### TASK GOAL
Pull each line with the string "measured" from the entries.

### INPUT DATA
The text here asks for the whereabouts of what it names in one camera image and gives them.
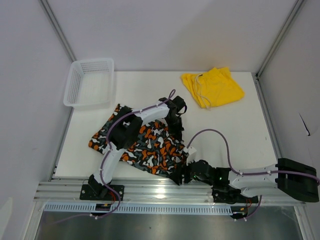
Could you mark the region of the aluminium corner post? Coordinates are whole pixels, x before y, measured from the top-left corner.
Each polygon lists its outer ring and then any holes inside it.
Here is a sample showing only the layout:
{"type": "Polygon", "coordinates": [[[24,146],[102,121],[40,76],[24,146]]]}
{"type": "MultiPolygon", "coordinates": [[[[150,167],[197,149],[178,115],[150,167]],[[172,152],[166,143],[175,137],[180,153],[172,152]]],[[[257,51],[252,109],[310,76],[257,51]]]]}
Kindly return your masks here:
{"type": "Polygon", "coordinates": [[[48,0],[39,0],[38,1],[44,14],[46,15],[53,31],[55,32],[63,50],[65,51],[66,56],[71,62],[76,61],[76,56],[74,54],[74,51],[71,48],[71,45],[69,44],[60,24],[59,21],[54,13],[54,11],[51,8],[51,5],[48,0]]]}
{"type": "Polygon", "coordinates": [[[296,18],[300,14],[301,10],[303,9],[304,5],[306,4],[307,0],[296,0],[291,8],[288,16],[286,17],[284,23],[282,24],[279,32],[277,33],[271,47],[269,48],[265,58],[263,59],[261,65],[259,66],[257,72],[255,73],[255,77],[259,80],[262,76],[263,72],[271,62],[272,58],[276,54],[277,50],[281,46],[282,42],[286,38],[288,32],[290,31],[291,27],[293,26],[296,18]]]}

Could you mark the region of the aluminium corner post left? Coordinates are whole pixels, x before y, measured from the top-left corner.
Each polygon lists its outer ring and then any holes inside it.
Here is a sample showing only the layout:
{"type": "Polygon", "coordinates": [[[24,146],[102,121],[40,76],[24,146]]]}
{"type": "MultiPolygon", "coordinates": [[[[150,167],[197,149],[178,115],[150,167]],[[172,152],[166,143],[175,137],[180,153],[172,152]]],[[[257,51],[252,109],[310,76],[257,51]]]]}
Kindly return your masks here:
{"type": "Polygon", "coordinates": [[[39,0],[38,1],[44,14],[46,15],[53,31],[55,32],[63,50],[65,51],[66,56],[71,62],[76,61],[76,56],[74,54],[74,51],[71,48],[71,45],[69,44],[60,24],[59,21],[54,13],[54,11],[51,8],[51,5],[48,0],[39,0]]]}

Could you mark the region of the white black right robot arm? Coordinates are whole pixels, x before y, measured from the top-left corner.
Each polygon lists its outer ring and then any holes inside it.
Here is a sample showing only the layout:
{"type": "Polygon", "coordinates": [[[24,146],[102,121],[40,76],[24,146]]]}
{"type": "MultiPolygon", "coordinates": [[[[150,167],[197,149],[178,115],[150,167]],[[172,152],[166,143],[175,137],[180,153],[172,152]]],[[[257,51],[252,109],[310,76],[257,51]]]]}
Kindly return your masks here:
{"type": "Polygon", "coordinates": [[[170,175],[177,185],[192,180],[211,186],[215,203],[238,204],[259,196],[283,193],[300,202],[317,203],[319,179],[315,168],[280,158],[276,164],[247,170],[232,171],[229,167],[212,167],[205,160],[192,161],[170,175]]]}

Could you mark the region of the aluminium corner post right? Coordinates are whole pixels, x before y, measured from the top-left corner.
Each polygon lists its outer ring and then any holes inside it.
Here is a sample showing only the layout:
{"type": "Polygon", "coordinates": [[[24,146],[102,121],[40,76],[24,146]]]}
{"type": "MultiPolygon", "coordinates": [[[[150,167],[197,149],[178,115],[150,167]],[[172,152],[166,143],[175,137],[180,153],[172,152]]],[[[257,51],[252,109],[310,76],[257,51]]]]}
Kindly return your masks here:
{"type": "Polygon", "coordinates": [[[271,47],[269,48],[265,58],[263,59],[261,65],[259,66],[257,72],[255,73],[255,77],[259,80],[262,76],[263,72],[271,62],[272,58],[276,54],[277,50],[281,46],[282,42],[286,38],[288,32],[290,31],[291,27],[293,26],[296,18],[300,14],[301,10],[303,9],[304,5],[306,4],[307,0],[296,0],[291,8],[288,16],[286,17],[284,23],[282,24],[279,32],[277,33],[271,47]]]}

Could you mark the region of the white plastic basket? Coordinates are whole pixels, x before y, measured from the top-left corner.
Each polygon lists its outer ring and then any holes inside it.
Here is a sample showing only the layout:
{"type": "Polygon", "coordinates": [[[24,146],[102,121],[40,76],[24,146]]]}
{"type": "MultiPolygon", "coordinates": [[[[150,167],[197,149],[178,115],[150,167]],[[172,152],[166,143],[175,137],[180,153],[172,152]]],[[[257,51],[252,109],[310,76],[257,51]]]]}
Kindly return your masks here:
{"type": "Polygon", "coordinates": [[[114,67],[111,58],[74,61],[69,68],[63,104],[74,109],[107,108],[114,96],[114,67]]]}

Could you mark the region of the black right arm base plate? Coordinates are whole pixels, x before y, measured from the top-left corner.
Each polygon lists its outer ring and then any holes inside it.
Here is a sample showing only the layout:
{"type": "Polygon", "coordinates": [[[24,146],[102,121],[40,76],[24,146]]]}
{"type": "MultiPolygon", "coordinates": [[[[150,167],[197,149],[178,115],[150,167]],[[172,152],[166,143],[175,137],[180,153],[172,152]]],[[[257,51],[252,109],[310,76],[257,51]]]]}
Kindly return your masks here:
{"type": "Polygon", "coordinates": [[[223,204],[246,204],[252,203],[257,204],[259,202],[259,198],[257,196],[254,197],[246,197],[241,195],[240,190],[231,190],[228,192],[222,192],[216,189],[212,190],[212,197],[215,203],[223,203],[223,204]]]}

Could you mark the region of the camouflage patterned shorts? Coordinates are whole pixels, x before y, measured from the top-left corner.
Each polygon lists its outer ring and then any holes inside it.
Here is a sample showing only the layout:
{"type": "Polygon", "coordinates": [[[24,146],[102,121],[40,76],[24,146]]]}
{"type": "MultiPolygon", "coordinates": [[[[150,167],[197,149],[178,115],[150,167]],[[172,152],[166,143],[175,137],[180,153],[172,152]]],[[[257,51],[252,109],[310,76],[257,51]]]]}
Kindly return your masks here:
{"type": "Polygon", "coordinates": [[[170,178],[177,165],[186,164],[184,148],[182,135],[170,135],[166,118],[165,122],[157,119],[140,128],[137,140],[120,160],[152,175],[170,178]]]}

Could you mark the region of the yellow shorts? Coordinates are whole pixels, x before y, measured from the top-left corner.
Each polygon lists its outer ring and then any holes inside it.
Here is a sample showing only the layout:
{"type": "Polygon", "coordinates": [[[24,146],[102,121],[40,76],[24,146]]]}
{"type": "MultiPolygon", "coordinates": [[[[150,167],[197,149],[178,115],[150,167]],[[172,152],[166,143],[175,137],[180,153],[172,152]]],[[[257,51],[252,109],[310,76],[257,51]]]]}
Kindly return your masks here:
{"type": "Polygon", "coordinates": [[[244,90],[233,79],[229,68],[214,67],[206,72],[183,73],[180,76],[183,85],[190,92],[195,102],[196,99],[193,90],[195,74],[202,74],[202,76],[199,77],[200,83],[202,84],[202,93],[210,100],[211,108],[231,104],[245,97],[244,90]]]}

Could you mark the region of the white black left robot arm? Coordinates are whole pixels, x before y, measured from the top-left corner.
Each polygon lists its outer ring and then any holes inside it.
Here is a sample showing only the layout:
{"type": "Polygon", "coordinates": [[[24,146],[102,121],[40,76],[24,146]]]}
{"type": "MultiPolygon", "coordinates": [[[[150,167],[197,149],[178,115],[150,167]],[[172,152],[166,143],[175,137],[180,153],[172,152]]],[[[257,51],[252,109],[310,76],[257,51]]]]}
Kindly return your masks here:
{"type": "Polygon", "coordinates": [[[188,157],[181,118],[186,111],[187,105],[180,96],[160,98],[141,110],[118,104],[88,143],[104,157],[98,171],[83,184],[80,199],[121,199],[124,187],[111,184],[119,162],[181,185],[188,157]]]}

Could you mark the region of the cream shorts drawstring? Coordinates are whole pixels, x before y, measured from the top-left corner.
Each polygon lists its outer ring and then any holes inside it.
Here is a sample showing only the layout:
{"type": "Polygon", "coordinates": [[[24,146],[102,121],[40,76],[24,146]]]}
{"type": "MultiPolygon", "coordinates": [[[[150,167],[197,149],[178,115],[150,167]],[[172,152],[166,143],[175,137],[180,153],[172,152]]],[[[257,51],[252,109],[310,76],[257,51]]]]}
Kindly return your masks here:
{"type": "Polygon", "coordinates": [[[202,74],[198,73],[194,75],[193,79],[193,92],[195,100],[201,108],[209,110],[211,108],[211,101],[202,93],[202,84],[200,83],[200,77],[202,74]]]}

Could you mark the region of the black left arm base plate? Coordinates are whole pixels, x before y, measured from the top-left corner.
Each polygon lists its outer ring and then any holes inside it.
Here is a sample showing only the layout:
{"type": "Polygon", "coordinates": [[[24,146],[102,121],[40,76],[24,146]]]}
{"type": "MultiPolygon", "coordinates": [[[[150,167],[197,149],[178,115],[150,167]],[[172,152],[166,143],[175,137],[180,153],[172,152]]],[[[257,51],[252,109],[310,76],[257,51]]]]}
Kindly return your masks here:
{"type": "Polygon", "coordinates": [[[112,190],[102,187],[101,191],[94,191],[93,188],[89,184],[84,184],[81,187],[80,191],[80,200],[88,200],[88,201],[118,201],[119,198],[116,196],[115,192],[117,192],[120,196],[120,200],[123,200],[125,186],[124,185],[110,185],[112,190]]]}

### ANSWER FOR THE TASK
Could you mark the region of the aluminium corner post? Coordinates are whole pixels, x before y, measured from the top-left corner.
Could you mark the region of the aluminium corner post left? Coordinates are whole pixels, x before y, measured from the top-left corner.
Could you mark the region of the white black right robot arm? Coordinates are whole pixels, x before y, measured from the top-left corner.
Could you mark the region of the aluminium corner post right? Coordinates are whole pixels, x before y, measured from the top-left corner.
Could you mark the region of the white plastic basket? Coordinates are whole pixels, x before y, measured from the top-left corner.
Could you mark the region of the black right arm base plate? Coordinates are whole pixels, x before y, measured from the top-left corner.
Could you mark the region of the camouflage patterned shorts? Coordinates are whole pixels, x before y, measured from the top-left corner.
Could you mark the region of the yellow shorts? Coordinates are whole pixels, x before y, measured from the top-left corner.
Could you mark the region of the white black left robot arm? Coordinates are whole pixels, x before y, measured from the top-left corner.
Could you mark the region of the cream shorts drawstring? Coordinates are whole pixels, x before y, measured from the top-left corner.
Could you mark the region of the black left arm base plate? Coordinates are whole pixels, x before y, measured from the top-left corner.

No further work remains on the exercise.